La Secretaría de Energía financiará las compras de GNL -cuya media de costo es cinco veces superior al del gas local- que las distribuidoras realizarán a Enarsa.
El objetivo es mitigar el impacto en las tarifas de gas de los usuarios prioritarios como hogares, hospitales y escuelas durante el invierno, cuando la demanda alcanza niveles muy altos, y su efecto sobre la inflación. Esta acción también está alineada con la decisión de subsidiar el 75% del precio del gas en mayo para aquellos que reciben asistencia estatal a través de subsidios focalizados.
De este modo, Energía financiará la adquisición de GNL que las distribuidoras realicen entre este mes y octubre, lo que representará un costo estimado de entre 150 y 200 millones de dólares, según la consultora Inviú.
El enfoque oficial prevé que una gran parte del GNL importado sea adquirido por industrias y grandes consumidores, incluyendo a las generadoras de electricidad, a precio internacional para evitar restricciones. Sin embargo, si se presentan picos en la demanda prioritaria, parte de estos cargamentos se destinarán a esa necesidad. Fuentes del sector energético han señalado que “en noviembre se verá la diferencia (acumulada) y cómo se traslada al usuario final”.
El gas por barco durante el invierno tiene un costo cinco veces mayor que el del combustible producido localmente.
Con el trasfondo de la guerra en Medio Oriente, los precios del petróleo y del gas han alcanzado niveles máximos en los últimos cuatro años. Como resultado, el Gobierno ha decidido no privatizar la importación y comercialización del gas traído por barco que llega a Escobar para fortalecer el sistema durante los picos de consumo.
Así, Enarsa ha iniciado licitaciones para adquirir una docena de buques de GNL para este mes y junio, previendo la llegada de entre 20 y 23 cargas durante el año.
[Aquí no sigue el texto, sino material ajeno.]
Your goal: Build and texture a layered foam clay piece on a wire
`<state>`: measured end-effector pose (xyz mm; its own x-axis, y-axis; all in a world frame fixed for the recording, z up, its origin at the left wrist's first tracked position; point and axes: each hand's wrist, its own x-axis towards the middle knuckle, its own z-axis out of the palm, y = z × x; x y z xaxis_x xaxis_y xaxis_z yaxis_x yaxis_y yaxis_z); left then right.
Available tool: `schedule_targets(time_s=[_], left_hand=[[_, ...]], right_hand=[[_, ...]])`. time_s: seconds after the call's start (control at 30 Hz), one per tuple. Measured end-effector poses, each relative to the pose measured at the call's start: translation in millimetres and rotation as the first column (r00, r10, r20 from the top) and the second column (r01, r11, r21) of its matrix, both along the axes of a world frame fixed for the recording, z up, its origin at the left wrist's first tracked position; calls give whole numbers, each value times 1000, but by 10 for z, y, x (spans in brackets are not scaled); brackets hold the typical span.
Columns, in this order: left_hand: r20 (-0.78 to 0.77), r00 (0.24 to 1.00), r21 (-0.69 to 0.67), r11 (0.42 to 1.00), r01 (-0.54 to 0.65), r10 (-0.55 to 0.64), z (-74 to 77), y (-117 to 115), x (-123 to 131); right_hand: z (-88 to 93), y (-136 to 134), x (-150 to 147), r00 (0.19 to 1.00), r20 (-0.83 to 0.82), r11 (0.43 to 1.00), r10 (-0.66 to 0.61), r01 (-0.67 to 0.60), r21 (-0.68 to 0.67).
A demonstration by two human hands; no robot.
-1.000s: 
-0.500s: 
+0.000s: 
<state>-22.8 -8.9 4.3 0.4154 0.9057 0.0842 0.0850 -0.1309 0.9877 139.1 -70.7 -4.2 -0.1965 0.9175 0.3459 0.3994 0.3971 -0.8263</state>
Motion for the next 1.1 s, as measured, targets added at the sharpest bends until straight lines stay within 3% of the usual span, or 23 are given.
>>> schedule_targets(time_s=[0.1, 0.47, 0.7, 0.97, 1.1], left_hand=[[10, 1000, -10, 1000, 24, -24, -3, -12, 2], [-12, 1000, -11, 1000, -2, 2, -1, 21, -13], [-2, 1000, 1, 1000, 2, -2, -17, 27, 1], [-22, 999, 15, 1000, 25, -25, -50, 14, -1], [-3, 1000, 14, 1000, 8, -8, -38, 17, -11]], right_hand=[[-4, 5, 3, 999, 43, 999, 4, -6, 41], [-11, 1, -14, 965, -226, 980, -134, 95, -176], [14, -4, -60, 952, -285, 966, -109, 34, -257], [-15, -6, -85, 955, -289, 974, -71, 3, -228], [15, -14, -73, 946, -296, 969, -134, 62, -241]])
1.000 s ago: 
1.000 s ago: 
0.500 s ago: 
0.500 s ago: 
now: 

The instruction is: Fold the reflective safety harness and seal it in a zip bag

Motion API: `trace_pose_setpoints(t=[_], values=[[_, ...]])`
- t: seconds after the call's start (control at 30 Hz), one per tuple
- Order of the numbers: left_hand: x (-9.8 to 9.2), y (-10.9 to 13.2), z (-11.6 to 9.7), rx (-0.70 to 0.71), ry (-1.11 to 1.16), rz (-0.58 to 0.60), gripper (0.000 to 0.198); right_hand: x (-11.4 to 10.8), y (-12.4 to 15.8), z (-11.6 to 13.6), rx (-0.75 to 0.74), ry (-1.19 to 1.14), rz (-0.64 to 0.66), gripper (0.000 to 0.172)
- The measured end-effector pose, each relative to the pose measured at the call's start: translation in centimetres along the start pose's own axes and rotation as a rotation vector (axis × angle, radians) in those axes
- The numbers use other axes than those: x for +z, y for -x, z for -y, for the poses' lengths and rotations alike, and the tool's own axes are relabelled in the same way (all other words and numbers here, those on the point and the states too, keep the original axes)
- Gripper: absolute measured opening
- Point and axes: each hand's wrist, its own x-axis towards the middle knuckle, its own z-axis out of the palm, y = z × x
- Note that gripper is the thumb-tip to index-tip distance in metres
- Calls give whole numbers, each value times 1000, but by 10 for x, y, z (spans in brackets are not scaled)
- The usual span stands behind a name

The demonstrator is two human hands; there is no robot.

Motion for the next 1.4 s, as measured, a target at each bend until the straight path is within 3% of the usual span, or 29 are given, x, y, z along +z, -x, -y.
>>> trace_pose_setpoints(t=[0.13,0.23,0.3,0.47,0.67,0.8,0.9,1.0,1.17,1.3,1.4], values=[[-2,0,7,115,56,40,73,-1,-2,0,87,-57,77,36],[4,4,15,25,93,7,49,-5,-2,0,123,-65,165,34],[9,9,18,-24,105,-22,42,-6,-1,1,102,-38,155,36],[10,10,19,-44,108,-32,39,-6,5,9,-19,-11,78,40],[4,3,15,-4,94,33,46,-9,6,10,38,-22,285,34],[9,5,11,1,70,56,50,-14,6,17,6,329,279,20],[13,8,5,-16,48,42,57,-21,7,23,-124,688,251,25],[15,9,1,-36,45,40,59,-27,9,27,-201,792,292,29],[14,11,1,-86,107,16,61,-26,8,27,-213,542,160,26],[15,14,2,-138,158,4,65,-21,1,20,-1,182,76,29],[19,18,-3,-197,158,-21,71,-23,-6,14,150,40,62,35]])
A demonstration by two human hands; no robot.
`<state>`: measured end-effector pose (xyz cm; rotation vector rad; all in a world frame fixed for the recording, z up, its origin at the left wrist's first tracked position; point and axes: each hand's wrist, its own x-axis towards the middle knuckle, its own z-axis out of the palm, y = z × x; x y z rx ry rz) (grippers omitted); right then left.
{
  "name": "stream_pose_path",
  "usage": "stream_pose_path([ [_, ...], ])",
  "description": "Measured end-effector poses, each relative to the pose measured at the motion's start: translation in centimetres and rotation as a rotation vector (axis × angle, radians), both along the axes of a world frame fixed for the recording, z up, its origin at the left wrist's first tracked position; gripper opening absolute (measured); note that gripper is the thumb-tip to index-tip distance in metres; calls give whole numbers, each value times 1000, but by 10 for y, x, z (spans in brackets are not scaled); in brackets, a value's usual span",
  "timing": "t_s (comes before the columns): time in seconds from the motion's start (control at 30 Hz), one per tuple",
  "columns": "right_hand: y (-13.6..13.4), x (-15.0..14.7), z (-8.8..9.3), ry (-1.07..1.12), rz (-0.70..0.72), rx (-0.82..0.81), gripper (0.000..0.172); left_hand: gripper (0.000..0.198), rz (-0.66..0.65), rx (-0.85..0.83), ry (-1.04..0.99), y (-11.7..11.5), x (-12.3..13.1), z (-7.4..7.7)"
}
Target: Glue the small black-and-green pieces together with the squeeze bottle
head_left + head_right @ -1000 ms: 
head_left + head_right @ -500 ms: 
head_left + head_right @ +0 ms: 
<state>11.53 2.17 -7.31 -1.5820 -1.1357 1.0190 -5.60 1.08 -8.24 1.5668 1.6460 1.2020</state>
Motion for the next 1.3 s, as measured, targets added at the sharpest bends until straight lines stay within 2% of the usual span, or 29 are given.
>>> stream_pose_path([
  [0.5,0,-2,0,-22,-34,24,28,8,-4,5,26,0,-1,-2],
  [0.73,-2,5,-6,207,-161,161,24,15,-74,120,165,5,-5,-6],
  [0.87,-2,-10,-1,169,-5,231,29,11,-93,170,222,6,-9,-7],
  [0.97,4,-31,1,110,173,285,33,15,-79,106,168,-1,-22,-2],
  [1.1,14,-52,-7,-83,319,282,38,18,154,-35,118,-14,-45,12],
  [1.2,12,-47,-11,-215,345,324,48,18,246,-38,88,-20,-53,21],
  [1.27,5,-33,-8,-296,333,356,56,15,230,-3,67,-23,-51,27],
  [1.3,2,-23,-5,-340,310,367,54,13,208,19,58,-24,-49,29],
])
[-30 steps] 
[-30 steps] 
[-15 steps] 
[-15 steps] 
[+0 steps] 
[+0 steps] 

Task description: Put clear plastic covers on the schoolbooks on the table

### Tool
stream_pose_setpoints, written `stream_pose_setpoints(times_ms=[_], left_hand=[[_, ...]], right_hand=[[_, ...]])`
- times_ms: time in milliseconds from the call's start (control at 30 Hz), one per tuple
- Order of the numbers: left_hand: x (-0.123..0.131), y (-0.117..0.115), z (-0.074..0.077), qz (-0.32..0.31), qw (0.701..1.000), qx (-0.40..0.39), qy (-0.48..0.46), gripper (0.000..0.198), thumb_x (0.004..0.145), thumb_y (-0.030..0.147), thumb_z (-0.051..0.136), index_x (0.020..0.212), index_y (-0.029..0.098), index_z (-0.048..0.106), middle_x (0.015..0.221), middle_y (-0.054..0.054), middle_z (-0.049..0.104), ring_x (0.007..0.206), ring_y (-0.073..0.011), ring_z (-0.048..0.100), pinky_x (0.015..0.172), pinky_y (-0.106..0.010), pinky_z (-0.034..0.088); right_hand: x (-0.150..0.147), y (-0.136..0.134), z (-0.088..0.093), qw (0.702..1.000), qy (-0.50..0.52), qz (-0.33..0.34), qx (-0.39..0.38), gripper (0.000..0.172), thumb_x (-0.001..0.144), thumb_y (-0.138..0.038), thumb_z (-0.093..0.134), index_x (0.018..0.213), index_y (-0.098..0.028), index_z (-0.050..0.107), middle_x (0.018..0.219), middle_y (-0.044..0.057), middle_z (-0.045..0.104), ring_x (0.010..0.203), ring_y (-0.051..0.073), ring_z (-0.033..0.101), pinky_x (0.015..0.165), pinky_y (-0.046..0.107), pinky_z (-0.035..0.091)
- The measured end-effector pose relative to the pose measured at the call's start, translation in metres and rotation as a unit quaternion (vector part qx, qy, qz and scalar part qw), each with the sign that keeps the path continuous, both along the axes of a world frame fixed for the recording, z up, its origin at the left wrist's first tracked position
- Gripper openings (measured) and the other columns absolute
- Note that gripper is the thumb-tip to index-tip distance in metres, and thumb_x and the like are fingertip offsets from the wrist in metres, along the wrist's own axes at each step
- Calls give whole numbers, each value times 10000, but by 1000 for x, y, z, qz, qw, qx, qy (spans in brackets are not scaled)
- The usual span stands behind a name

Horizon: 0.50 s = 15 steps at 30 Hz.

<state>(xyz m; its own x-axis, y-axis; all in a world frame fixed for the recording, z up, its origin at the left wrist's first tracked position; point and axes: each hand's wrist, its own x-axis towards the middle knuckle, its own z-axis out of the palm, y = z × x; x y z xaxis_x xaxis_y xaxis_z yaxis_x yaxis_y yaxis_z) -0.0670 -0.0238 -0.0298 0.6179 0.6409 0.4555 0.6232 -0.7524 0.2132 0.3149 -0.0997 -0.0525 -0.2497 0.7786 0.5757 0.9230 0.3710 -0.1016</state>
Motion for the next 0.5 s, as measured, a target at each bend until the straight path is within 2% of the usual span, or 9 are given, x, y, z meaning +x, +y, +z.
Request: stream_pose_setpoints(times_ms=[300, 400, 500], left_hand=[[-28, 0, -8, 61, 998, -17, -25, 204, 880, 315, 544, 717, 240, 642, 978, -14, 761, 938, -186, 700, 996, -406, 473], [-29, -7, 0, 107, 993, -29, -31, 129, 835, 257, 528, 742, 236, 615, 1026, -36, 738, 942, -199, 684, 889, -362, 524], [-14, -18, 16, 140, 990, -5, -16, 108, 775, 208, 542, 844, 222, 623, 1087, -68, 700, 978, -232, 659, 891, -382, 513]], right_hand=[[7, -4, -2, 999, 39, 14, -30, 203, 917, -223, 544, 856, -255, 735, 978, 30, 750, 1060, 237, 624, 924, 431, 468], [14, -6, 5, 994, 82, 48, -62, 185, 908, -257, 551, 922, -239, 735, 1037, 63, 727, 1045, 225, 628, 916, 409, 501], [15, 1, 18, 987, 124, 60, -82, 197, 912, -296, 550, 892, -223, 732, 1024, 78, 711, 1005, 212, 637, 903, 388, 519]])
El primer barco arribó el lunes a Escobar, donde se procede a su regasificación e inyección al sistema, y se espera la llegada del segundo para el 20 de mayo.
En este contexto, el Gobierno ha optado por evitar un aumento abrupto en las facturas de gas justo antes del pico de consumo invernal. El costo del GNL importado se sitúa en torno a 20 dólares por millón de BTU, en comparación con 3,80 dólares para el gas local, conforme al Precio Anual Único (PAU) determinado por la Secretaría de Energía.
En los últimos años, el consumo de gas entre hogares y otros sectores priorizados ha promediado unos 60 millones de metros cúbicos diarios desde mayo, con picos que pueden superar los 120 a 150 mm3 en los días más fríos del invierno.